Liquids boil when their vapor pressure exceeds ambient pressure. The structure of Starship tanks limits ambient pressure to 6 bar. Therefore, to prevent boiling you must refrigerate to below -170 °C (for O2) and -145 °C (for methane).
When Starship is refueled in Earth orbit, the fuel can be sub-cooled, but not below -182 °C since that’s the freezing point of Methane. To prevent boil-off, Methane must be maintained between -182 °C and -145 °C for the duration of the voyage. The equivalent numbers for O2 are -219 °C and -170 °C. If the two tanks are in thermal equilibrium, the range is -182 °C to -170 °C to keep both liquid.
Left unregulated, are tanks going to heat up or cool down on a Mars trip? Brylle Reyes in https://www.academia.edu/934756/Thermal_Control_Handbook has an interesting concept: a standard 1 m Black Body sphere with absorptivity = 1.0, at thermal equilibrium with space. If the sphere is 1 AU from the sun, equilibrium temperature is +6 °C. At Mars distance, the temperature is -47 °C. Not surprisingly, these temperatures are close to the corresponding average planetary temperatures.
So, if we spray Starship with BBQ paint and spin it with axis perpendicular to the ecliptic, its temperature would approach these equilibrium temperatures. During the entire trip, skin temperature would decrease, but tank temperature would increase . The BBQ black Starship will need cooling to maintain tank temperatures in the “Goldilocks Zone”,.
Of course, Starship is not BBQ black. The heat shield is high absorptivity and highly insulated. The shiny side is lower absorptivity but uninsulated. It’s like a sleeping bag with one side made from a space blanket and the other side black, fluffy lamb fleece. Lay too close to a hot campfire on a very cold night, and you are in the same dilemma as Starship. If you roll the insulated side toward the fire, the insulation will protect you from overheating and you will freeze your buns on the other side. Roll over, and you will warm up again.
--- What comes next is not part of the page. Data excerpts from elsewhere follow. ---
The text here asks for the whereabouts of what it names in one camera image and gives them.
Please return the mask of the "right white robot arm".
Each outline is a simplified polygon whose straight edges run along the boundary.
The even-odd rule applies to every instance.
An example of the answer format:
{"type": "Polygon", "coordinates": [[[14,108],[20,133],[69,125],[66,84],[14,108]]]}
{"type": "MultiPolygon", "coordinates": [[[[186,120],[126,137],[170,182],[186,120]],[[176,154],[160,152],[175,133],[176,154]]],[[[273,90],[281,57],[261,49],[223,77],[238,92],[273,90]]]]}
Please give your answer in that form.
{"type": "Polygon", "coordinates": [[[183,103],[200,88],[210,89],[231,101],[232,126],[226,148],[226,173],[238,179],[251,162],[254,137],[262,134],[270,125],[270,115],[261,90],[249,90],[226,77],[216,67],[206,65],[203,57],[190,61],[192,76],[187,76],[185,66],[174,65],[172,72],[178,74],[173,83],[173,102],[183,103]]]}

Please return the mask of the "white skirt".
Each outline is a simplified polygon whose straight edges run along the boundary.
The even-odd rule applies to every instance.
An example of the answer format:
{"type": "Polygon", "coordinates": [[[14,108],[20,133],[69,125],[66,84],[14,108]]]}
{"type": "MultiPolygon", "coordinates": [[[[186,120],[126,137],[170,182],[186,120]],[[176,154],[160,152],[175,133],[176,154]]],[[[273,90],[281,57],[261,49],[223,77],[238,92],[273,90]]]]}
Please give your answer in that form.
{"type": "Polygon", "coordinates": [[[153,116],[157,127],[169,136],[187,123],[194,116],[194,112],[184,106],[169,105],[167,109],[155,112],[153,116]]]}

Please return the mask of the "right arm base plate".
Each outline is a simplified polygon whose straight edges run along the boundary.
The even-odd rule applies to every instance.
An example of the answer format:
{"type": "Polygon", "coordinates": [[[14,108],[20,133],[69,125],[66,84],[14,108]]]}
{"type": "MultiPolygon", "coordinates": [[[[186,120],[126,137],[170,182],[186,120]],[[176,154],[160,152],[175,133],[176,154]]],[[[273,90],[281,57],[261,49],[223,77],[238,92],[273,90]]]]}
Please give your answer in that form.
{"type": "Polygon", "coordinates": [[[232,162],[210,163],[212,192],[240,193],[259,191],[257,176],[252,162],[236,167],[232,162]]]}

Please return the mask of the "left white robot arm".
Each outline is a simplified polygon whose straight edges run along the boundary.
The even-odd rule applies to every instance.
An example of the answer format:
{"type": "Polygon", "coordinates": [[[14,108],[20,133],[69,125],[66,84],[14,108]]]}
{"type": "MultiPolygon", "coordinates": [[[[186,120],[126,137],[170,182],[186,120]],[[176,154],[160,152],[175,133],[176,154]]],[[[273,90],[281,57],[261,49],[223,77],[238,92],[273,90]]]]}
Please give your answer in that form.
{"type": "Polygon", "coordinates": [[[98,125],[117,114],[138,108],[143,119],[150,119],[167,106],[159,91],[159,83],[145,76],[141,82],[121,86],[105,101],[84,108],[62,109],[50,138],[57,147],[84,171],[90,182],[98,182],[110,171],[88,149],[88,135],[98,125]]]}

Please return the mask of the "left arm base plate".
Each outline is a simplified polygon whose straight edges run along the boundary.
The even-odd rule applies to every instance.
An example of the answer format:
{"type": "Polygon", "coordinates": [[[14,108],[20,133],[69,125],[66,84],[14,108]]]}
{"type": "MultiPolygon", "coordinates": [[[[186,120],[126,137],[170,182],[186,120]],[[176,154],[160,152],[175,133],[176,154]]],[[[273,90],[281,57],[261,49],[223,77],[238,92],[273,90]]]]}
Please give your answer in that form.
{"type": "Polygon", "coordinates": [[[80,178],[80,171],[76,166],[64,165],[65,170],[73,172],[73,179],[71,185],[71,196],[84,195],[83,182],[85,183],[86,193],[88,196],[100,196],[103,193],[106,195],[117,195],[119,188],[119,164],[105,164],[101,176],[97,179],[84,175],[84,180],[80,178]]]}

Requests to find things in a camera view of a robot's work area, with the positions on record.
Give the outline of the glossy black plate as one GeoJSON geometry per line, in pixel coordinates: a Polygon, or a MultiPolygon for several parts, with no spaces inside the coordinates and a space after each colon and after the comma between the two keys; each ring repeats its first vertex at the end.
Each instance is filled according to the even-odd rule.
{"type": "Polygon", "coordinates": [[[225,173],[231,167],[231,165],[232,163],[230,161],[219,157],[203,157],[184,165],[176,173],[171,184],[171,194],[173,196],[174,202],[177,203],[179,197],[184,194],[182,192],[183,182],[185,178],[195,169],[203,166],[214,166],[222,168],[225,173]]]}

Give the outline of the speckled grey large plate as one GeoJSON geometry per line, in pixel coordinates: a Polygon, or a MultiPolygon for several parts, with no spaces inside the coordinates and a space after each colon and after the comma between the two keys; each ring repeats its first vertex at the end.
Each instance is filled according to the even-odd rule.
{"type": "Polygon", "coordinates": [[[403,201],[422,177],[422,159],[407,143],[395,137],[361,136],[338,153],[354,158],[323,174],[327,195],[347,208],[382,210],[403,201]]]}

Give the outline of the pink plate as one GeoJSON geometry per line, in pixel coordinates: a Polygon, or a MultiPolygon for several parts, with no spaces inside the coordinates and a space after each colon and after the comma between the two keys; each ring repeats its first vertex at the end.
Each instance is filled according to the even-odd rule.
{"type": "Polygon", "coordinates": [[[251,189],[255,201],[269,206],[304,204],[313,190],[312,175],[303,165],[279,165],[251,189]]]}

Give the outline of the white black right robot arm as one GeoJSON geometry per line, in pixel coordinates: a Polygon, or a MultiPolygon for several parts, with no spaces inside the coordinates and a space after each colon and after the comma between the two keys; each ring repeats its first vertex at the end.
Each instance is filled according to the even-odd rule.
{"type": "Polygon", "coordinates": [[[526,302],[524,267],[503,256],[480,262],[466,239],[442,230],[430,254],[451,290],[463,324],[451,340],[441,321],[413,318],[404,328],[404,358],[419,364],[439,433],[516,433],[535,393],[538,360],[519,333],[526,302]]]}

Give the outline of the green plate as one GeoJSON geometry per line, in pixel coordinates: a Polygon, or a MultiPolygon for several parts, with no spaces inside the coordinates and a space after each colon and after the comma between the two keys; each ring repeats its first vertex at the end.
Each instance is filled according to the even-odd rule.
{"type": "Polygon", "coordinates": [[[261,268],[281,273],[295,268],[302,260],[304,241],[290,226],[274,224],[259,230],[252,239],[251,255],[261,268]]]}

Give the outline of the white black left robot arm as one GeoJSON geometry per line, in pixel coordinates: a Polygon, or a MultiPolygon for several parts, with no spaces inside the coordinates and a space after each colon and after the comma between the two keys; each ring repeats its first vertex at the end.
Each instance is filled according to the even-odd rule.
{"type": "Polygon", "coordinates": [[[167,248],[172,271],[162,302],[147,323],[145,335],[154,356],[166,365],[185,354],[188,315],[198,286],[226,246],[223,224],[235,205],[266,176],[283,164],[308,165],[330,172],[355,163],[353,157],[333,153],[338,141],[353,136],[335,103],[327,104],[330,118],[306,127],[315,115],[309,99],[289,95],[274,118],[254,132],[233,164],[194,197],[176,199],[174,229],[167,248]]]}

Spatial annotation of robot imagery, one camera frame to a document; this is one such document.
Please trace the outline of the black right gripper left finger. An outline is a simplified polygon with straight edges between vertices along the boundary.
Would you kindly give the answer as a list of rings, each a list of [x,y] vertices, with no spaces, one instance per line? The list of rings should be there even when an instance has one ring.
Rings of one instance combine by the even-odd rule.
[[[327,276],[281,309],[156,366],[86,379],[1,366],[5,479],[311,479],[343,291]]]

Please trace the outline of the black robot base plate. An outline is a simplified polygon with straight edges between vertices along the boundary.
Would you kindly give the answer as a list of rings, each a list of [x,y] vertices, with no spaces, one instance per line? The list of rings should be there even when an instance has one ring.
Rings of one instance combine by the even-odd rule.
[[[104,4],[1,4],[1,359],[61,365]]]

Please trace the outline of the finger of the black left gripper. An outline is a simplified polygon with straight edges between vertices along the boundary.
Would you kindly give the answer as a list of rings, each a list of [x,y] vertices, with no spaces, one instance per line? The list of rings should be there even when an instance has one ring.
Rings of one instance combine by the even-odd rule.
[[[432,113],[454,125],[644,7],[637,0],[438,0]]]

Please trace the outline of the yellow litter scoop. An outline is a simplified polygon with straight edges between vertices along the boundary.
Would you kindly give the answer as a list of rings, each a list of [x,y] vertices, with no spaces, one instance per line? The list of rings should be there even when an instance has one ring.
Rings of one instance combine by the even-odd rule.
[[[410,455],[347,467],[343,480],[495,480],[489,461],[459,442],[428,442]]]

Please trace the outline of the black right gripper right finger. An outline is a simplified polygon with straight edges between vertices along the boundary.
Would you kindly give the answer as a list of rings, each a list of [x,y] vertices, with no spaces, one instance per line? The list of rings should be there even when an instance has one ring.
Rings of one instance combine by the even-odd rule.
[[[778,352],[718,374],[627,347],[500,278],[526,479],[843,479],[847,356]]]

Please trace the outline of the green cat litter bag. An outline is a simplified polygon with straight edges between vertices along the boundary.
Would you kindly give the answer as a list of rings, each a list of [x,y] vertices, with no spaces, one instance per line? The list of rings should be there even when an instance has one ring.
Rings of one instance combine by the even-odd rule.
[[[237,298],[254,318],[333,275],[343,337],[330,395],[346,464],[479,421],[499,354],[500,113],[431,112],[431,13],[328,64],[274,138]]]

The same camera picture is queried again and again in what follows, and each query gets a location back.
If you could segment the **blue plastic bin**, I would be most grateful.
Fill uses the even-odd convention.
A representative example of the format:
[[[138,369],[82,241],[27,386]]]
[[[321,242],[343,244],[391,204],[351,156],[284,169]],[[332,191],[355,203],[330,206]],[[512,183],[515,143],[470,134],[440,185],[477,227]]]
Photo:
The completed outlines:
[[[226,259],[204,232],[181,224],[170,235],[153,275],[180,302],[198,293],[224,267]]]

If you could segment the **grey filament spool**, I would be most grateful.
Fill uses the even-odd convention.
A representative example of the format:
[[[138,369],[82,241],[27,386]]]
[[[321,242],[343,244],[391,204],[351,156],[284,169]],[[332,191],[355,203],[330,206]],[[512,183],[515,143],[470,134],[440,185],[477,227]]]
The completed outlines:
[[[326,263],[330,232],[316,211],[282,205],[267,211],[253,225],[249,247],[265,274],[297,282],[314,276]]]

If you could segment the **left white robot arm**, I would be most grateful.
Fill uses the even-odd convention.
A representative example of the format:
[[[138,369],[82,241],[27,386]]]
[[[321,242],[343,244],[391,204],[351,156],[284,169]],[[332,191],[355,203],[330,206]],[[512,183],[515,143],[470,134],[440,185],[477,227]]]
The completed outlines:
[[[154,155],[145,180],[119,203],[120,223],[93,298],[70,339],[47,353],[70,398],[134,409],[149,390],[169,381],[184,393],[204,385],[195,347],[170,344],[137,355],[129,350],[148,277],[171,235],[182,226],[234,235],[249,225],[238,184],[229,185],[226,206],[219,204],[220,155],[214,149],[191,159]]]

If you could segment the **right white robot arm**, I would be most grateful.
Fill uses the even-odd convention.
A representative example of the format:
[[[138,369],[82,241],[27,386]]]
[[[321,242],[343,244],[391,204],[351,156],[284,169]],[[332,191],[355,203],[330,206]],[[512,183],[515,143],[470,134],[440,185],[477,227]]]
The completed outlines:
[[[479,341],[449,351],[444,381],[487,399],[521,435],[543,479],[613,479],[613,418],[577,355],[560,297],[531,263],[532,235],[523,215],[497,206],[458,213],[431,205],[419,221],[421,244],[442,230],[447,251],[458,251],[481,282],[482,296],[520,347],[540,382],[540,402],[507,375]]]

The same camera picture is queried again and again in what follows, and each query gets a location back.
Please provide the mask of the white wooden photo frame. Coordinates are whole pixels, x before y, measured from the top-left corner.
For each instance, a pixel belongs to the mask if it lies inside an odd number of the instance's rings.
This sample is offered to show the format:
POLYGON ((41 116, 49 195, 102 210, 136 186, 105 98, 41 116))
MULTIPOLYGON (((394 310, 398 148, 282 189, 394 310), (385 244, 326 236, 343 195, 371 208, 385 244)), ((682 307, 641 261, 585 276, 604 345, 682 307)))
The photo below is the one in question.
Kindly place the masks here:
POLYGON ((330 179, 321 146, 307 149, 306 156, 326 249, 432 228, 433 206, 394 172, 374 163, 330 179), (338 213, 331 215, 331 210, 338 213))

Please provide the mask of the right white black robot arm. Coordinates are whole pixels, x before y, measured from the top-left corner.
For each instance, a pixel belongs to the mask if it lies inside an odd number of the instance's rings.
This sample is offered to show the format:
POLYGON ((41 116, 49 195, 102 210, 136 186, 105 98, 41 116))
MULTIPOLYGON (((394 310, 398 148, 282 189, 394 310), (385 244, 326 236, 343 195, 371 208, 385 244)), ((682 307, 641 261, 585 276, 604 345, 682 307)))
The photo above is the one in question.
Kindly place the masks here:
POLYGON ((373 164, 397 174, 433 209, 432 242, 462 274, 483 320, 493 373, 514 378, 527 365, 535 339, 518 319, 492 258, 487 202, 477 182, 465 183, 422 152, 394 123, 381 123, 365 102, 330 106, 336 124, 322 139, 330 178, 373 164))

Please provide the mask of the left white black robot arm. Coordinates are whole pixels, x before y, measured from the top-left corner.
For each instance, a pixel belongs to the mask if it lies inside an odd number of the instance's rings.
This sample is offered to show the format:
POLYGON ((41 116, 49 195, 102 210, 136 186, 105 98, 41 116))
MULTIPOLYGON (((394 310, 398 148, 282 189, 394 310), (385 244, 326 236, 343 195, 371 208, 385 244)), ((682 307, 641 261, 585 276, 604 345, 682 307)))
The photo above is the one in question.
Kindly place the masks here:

This is likely what Starship will do: use attitude control for passive thermoregulation to maintain tank temperatures in the Goldilocks Zone.
There are other tricks: For Black Bodies, Absorptivity = Emissivity = 1.0 at all temperatures. Real materials have differing emissivities at different temperatures. This graph shows emissivity profiles for polished SA508 steel, and with 3 different oxidation treatments. https://www.sciencedirect.com/science/article/abs/pii/S0017931017325802
Solar panels can do double duty as sunshades. Turning the nose towards the sun can warm the payload while shading the tanks.
If active-ish cooling is needed, liquid CH4 or O2 can be circulated through a radiator on the shaded side where it can radiate to the void, trying to equilibrate with the microwave background temperature. If Starship were turned nose-to-the-sun, Methane could be pumped through the bells of the Raptors as radiators. The tank contents could be cooled while the payload is warmed in the sun at the other end of Starship.